== Description of the task ==
Lines in the data below that contain the word "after" are to be copied.

== Data to process ==
- Opening Delimiter -

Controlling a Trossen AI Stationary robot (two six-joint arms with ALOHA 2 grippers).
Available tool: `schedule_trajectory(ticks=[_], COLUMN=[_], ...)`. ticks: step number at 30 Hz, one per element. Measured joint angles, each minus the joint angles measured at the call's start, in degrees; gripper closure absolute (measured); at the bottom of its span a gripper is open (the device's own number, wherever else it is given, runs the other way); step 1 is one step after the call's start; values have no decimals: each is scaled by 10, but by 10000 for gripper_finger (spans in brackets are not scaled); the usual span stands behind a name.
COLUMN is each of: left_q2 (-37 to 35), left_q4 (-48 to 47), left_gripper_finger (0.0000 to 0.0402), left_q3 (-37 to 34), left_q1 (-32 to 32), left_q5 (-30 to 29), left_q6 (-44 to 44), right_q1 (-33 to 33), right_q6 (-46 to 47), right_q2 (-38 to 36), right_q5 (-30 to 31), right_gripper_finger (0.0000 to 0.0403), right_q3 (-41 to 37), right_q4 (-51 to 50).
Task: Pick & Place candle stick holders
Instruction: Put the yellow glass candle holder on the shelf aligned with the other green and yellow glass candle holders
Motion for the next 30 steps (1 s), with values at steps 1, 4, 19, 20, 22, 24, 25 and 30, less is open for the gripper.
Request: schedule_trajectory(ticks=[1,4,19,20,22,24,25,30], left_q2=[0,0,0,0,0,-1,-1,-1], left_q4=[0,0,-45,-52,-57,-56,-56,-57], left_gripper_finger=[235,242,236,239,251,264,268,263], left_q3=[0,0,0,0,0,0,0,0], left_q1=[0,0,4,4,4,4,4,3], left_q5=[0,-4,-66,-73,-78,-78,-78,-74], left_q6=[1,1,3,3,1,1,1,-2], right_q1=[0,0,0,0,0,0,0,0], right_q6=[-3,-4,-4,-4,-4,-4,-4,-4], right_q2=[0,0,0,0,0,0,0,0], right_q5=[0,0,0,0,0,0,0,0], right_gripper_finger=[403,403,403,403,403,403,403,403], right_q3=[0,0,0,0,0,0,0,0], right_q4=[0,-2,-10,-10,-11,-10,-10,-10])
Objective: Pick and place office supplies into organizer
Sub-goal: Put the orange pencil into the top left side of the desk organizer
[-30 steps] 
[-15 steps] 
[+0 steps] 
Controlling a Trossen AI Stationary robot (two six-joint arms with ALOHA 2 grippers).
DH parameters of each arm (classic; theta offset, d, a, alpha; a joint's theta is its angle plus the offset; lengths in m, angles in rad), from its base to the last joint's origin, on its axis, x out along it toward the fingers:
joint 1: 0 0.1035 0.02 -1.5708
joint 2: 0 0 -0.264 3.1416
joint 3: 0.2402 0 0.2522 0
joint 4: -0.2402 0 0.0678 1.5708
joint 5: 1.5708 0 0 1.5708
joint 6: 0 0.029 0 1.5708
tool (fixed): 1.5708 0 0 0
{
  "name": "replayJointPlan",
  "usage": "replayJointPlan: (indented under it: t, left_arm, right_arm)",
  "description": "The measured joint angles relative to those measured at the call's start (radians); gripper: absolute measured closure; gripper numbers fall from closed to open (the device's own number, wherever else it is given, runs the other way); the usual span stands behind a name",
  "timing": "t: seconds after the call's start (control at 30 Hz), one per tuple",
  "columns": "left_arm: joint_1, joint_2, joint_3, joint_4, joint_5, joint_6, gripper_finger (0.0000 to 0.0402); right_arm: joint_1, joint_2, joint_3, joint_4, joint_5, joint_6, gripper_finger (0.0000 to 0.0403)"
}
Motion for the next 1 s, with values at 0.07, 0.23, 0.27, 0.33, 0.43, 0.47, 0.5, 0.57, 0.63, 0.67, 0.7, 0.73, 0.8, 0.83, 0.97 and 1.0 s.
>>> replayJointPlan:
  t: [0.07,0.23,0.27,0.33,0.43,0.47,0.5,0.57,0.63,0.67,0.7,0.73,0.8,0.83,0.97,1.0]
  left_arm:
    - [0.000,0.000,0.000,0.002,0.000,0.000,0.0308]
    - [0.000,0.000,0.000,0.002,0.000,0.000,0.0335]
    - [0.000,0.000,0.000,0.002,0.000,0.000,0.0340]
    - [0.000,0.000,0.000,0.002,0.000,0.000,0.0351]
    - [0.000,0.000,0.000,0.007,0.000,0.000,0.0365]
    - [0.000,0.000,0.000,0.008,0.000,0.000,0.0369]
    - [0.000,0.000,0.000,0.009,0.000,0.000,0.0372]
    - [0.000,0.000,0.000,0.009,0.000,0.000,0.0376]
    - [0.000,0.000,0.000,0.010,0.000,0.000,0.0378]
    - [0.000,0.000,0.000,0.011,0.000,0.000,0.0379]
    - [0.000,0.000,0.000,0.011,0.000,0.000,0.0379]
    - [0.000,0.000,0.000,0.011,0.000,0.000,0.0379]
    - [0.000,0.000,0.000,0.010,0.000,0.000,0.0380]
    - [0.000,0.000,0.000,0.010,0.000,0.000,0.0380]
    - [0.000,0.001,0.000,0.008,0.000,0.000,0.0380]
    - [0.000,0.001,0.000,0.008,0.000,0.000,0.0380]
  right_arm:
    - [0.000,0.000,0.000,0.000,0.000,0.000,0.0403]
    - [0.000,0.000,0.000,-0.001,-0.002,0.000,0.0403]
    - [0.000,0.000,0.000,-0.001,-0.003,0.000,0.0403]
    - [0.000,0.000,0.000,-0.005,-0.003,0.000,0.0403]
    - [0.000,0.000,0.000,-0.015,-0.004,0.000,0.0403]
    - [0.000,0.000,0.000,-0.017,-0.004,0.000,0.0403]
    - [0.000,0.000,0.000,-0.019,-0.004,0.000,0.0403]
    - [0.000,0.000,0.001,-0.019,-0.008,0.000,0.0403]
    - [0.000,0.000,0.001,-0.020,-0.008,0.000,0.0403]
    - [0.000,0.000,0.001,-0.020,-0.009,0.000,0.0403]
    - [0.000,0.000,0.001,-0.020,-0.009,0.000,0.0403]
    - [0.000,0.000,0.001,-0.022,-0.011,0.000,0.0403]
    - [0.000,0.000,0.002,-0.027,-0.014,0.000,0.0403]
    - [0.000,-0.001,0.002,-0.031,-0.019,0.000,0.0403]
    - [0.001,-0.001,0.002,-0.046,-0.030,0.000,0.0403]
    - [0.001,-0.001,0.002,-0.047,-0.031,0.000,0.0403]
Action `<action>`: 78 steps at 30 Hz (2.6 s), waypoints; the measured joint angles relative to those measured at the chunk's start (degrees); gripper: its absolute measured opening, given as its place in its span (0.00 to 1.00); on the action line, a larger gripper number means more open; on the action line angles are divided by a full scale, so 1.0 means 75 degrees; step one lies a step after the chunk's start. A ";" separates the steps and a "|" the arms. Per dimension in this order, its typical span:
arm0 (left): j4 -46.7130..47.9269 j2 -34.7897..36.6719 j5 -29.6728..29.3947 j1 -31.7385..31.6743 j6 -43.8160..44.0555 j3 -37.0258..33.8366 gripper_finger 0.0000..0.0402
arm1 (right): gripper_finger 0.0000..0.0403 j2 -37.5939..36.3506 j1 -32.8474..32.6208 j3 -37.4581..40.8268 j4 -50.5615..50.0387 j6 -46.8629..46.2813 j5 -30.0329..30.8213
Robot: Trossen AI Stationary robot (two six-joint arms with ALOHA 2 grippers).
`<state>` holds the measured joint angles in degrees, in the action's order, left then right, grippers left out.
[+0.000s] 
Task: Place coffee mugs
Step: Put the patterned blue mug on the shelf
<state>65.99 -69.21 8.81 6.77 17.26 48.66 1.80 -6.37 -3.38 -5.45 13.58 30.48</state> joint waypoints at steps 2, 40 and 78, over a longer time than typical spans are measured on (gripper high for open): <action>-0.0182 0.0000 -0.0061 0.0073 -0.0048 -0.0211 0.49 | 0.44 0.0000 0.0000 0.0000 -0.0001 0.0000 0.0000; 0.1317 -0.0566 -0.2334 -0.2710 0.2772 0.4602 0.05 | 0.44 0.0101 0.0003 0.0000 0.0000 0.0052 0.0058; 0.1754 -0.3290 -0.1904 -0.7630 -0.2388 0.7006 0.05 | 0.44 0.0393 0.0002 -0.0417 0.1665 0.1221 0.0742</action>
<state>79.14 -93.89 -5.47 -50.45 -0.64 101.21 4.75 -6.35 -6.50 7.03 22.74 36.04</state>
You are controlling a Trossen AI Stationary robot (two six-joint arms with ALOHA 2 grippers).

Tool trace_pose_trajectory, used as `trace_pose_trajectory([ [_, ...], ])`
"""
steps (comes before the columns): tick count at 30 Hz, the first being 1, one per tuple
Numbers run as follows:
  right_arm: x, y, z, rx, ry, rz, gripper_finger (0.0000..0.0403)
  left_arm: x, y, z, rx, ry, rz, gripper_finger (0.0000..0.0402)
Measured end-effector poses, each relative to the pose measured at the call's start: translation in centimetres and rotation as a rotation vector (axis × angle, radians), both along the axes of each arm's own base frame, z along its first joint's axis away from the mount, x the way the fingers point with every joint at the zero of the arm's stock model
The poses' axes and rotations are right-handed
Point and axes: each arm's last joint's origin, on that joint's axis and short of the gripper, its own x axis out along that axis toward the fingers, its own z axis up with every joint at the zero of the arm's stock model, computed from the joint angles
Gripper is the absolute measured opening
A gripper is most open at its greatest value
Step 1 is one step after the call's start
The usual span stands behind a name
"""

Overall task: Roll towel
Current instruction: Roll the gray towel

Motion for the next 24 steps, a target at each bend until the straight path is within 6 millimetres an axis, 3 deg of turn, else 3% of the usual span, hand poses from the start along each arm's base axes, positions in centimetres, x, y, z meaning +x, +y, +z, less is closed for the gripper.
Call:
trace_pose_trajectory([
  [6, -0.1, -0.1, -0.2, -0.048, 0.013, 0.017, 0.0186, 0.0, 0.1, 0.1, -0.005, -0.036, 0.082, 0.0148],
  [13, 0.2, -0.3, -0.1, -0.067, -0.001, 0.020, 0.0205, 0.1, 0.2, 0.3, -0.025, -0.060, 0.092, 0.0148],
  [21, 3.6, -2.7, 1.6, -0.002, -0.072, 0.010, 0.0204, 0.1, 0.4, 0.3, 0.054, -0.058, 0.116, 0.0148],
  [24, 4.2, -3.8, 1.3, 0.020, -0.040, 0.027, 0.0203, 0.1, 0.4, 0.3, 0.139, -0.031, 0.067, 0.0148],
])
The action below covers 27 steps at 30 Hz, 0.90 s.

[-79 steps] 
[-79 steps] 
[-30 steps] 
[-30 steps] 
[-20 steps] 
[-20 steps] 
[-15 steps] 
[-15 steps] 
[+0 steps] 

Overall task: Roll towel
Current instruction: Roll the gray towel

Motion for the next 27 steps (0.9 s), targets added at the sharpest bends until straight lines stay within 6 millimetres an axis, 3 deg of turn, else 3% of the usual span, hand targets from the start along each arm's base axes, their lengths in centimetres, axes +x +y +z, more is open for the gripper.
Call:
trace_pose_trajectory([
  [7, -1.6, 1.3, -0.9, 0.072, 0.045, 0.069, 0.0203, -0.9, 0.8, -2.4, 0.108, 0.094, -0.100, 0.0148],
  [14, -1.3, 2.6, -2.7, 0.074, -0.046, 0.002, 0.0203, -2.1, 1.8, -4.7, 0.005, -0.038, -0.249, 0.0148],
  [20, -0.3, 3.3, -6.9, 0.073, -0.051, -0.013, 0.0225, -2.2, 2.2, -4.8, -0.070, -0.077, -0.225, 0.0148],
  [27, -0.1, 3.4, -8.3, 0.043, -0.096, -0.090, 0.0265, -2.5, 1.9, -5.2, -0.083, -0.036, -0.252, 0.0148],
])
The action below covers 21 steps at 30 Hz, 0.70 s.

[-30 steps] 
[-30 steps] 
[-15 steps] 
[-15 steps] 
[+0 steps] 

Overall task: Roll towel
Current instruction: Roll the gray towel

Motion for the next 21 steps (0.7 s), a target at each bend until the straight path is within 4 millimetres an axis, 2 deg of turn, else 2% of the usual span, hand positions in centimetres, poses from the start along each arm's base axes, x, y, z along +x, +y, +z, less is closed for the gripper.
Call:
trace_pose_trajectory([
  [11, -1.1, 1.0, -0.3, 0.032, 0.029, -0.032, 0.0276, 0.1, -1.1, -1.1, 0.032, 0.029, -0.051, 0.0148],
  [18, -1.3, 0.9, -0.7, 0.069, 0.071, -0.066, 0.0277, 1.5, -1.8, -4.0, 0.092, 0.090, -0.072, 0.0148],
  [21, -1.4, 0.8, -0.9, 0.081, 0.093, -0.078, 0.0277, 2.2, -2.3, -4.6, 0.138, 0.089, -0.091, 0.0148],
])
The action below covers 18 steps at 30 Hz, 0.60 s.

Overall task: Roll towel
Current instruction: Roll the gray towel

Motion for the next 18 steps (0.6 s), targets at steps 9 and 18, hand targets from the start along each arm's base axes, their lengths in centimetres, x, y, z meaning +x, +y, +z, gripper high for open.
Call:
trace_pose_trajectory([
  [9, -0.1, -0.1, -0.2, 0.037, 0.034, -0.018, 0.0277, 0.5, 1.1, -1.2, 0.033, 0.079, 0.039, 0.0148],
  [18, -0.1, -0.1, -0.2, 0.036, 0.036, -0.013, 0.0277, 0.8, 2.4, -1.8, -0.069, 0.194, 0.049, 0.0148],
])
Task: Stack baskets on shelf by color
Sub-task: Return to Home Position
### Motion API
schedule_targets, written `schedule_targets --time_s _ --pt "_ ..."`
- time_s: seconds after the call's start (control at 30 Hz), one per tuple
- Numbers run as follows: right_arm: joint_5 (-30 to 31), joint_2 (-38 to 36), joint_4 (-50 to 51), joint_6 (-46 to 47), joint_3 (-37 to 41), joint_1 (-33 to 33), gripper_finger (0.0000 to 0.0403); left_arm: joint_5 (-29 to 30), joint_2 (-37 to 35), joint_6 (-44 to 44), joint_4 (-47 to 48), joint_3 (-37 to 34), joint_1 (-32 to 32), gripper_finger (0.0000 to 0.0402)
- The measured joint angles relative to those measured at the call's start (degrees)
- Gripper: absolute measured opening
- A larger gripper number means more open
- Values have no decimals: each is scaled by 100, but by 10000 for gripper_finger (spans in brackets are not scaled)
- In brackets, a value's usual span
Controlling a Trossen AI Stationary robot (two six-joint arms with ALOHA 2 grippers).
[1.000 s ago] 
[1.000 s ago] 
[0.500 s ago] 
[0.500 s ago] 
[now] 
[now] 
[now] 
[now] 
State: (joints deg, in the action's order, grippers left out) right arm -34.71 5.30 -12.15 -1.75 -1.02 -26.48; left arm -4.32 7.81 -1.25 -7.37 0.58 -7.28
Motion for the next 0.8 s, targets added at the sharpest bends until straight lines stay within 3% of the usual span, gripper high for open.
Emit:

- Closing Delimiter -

== Solution ==
Available tool: `schedule_trajectory(ticks=[_], COLUMN=[_], ...)`. ticks: step number at 30 Hz, one per element. Measured joint angles, each minus the joint angles measured at the call's start, in degrees; gripper closure absolute (measured); at the bottom of its span a gripper is open (the device's own number, wherever else it is given, runs the other way); step 1 is one step after the call's start; values have no decimals: each is scaled by 10, but by 10000 for gripper_finger (spans in brackets are not scaled); the usual span stands behind a name.
  "timing": "t: seconds after the call's start (control at 30 Hz), one per tuple",
Action `<action>`: 78 steps at 30 Hz (2.6 s), waypoints; the measured joint angles relative to those measured at the chunk's start (degrees); gripper: its absolute measured opening, given as its place in its span (0.00 to 1.00); on the action line, a larger gripper number means more open; on the action line angles are divided by a full scale, so 1.0 means 75 degrees; step one lies a step after the chunk's start. A ";" separates the steps and a "|" the arms. Per dimension in this order, its typical span:
Step 1 is one step after the call's start
- time_s: seconds after the call's start (control at 30 Hz), one per tuple

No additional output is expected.